Mais le point d’achoppement sur lequel se focalisent la population et les institutions togolaises ainsi que la Commission de Bruxelles concerne le IXe Fonds européen de développement. Le Togo a été privé de cette aide, attribuée pour cinq ans aux pays ACP, à la suite de la suspension de la coopération européenne en 1998. Une enveloppe d’environ 100 millions d’euros aurait alors dû être versée au pays. Les modalités d’attribution du Fed prévoient que, pour chaque année d’« exclusion » du pays, ce dernier perd 20 % de la totalité de la somme. Autrement dit, le Togo, qui en est à sa troisième année de privation, a déjà perdu 60 millions d’euros. Or la notification du IXe Fed devait s’effectuer avant le dernier jour de l’année, c’est-à-dire avant le 31 décembre 2004, condition sine qua non pour que le Togo puisse bénéficier des 40 % restants.
La lettre du 16 novembre conditionne cette notification à deux engagements : les autorités togolaises doivent annoncer la date des élections législatives anticipées avant le 31 décembre et mettre au point des règles du jeu électoral correspondant aux attentes démocratiques européennes. Bruxelles, qui estime avoir fait une concession de taille en ne formulant aucune exigence sur la présidence, se veut ferme sur ces deux points : « On est en plein flagrant délit d’ingérence, mais les autorités togolaises semblent avoir finalement accepté cette idée », indique un proche du dossier.
Reste que le débat sur le cadre électoral est houleux. Les engagements pris vis-à-vis de l’UE prévoient notamment « une reprise ouverte et crédible du dialogue national avec l’opposition » ainsi qu’une « révision du cadre électoral […] acceptable pour toutes les parties ». Or les trois partis de l’opposition radicale – le Comité d’action pour le renouveau de Yawovi Agboyibo, l’Union des forces du changement de Gilchrist Olympio et la Convention démocratique des peuples africains de Léopold Gnininvi – n’ont pas souhaité prendre part aux discussions, au motif que la méthode employée était biaisée. Ils contestent également le contenu de cette réforme. Le projet d’un nouveau code électoral, qui devait être examiné le 22 décembre, a finalement été reporté à une « date ultérieure ». Pour le gouvernement togolais, ce report est une main tendue vers l’opposition, invitée à renouer le dialogue…

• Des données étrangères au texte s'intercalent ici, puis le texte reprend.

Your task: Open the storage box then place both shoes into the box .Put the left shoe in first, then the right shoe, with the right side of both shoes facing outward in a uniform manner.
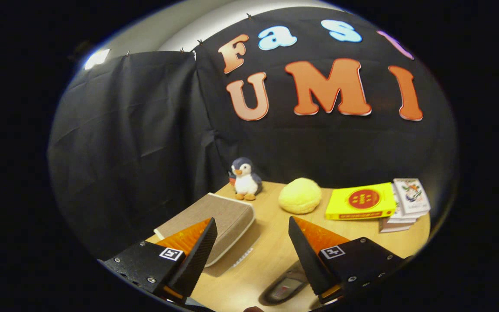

Jusqu’aux derniers jours de 2004, la situation est restée bloquée. La nouvelle Commission européenne, élue avec un mois de retard, se montrait plutôt sensible aux arguments de l’opposition togolaise, tandis que la France optait pour une approche pragmatique. « Il faut faire évoluer la situation du pays coûte que coûte », entendait-on fin décembre au Quai d’Orsay. D’autant que la tension était palpable au Togo. Il ne s’est pas passé un jour sans que la presse locale n’épingle les réticences européennes alors même que le pays considère depuis le début des négociations ces 40 millions d’euros restants comme une véritable bouffée d’oxygène. Le ministère français des Affaires étrangères a maintes fois souligné auprès de Bruxelles que la notification du Fed ne signifiait pas un décaissement immédiat, mais plutôt le gel de cet argent jusqu’à l’organisation des élections. La France est même allée jusqu’à imaginer un mécanisme permettant à Lomé de ne pas perdre 20 millions d’euros supplémentaires. Une option juridique finalement retenue par la Commission européenne à condition, bien sûr, que le Togo « poursuive ses efforts ».